▶ INSTRUCTIONS FOR THE TASK: The lines below starting at the line containing "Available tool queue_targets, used" and ending at the line containing "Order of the" are to be repeated exactly, with both ends kept and nothing else added.

▶ DATA EXCERPT:
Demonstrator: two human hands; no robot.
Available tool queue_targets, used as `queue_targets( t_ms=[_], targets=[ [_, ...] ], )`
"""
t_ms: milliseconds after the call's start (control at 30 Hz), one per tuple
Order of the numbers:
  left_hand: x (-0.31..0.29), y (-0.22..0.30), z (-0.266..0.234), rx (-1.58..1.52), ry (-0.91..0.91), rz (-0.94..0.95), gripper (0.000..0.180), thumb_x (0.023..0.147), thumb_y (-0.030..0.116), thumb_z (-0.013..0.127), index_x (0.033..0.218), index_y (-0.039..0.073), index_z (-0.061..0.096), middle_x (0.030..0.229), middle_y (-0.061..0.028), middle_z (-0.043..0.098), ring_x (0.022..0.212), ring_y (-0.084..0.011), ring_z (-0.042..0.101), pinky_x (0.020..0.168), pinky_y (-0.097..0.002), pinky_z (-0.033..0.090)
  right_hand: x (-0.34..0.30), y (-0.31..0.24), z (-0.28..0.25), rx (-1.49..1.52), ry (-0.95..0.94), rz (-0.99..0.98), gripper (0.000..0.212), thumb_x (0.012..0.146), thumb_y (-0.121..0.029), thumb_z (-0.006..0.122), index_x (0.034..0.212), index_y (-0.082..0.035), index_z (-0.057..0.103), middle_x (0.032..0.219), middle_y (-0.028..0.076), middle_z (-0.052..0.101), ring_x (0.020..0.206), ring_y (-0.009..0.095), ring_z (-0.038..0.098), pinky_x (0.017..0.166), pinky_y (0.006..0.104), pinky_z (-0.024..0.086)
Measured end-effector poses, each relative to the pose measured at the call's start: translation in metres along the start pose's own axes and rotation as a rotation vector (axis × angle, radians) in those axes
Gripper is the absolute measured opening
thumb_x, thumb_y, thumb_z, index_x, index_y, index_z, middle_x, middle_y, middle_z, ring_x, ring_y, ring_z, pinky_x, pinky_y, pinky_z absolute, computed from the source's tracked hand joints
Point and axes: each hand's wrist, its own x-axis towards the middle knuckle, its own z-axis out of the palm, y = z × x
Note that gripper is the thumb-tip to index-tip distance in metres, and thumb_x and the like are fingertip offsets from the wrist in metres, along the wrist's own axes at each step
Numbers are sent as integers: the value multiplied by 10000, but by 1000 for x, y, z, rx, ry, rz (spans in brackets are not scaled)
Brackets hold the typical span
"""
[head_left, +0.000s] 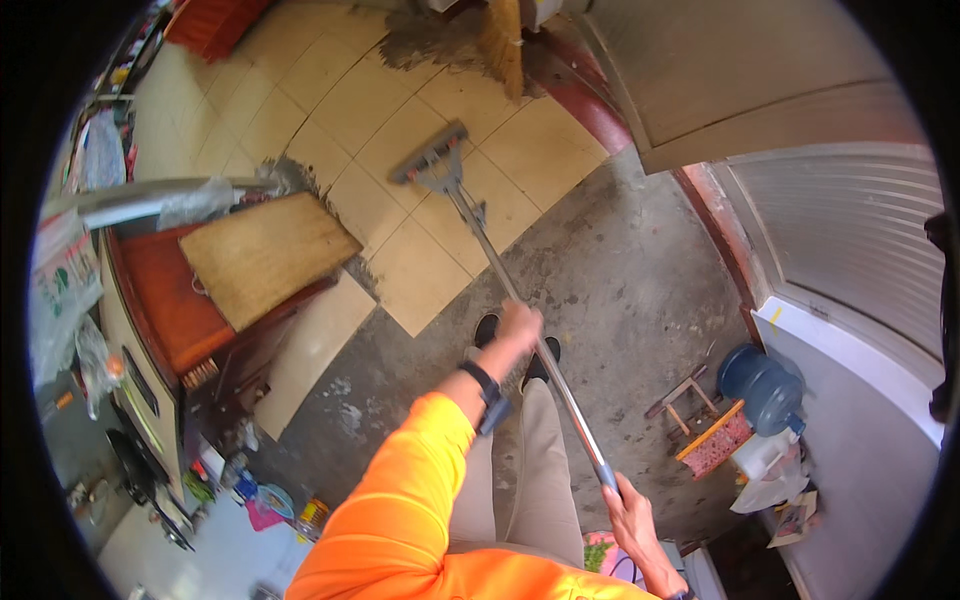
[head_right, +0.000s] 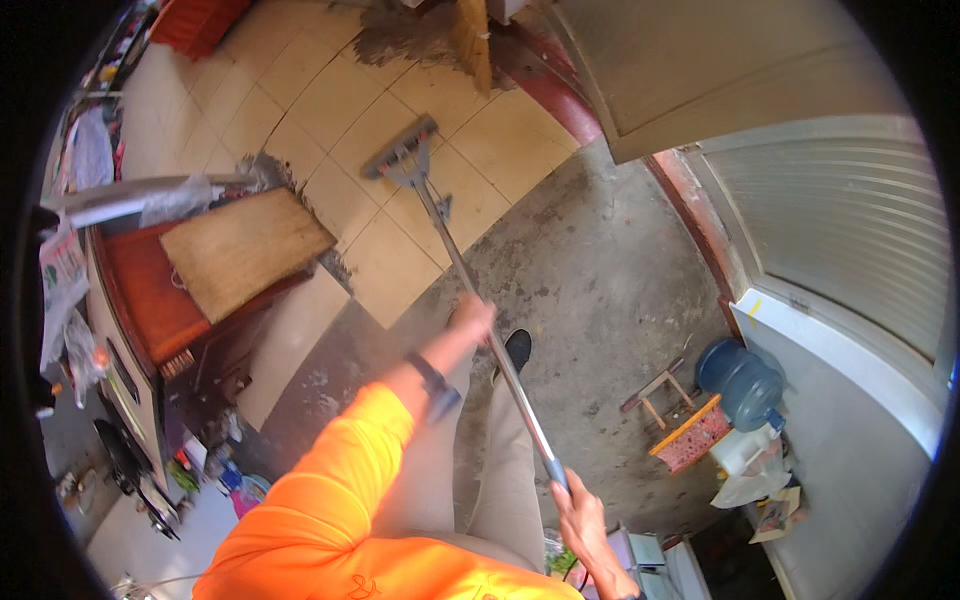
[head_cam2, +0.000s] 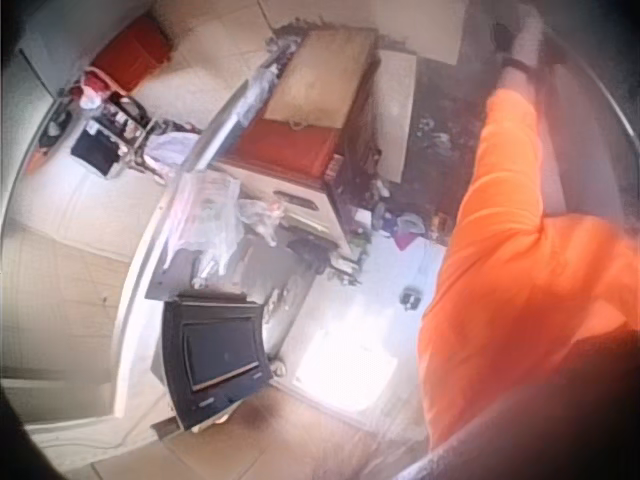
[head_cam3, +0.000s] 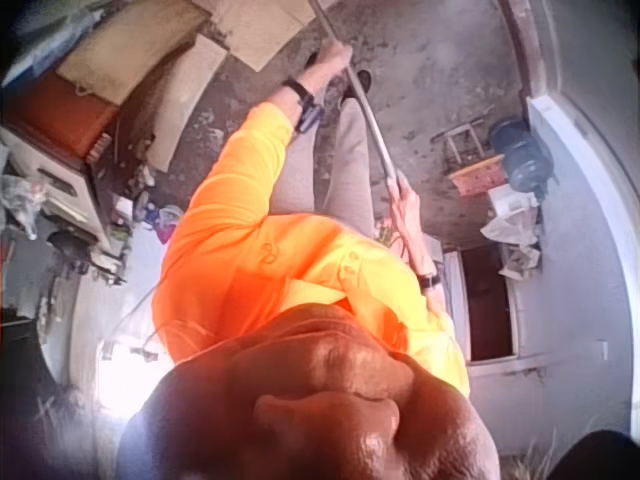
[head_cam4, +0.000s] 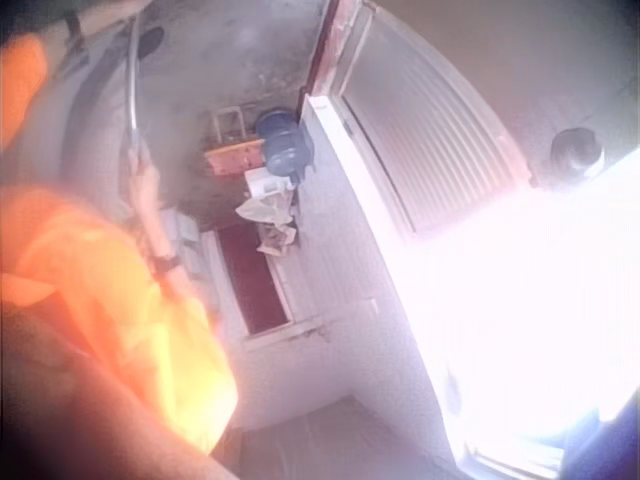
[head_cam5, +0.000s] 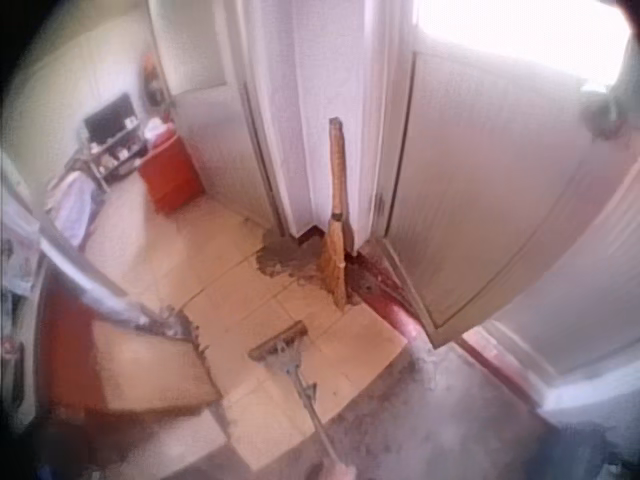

▶ EXERCISE RESULT:
Available tool queue_targets, used as `queue_targets( t_ms=[_], targets=[ [_, ...] ], )`
"""
t_ms: milliseconds after the call's start (control at 30 Hz), one per tuple
Order of the numbers:

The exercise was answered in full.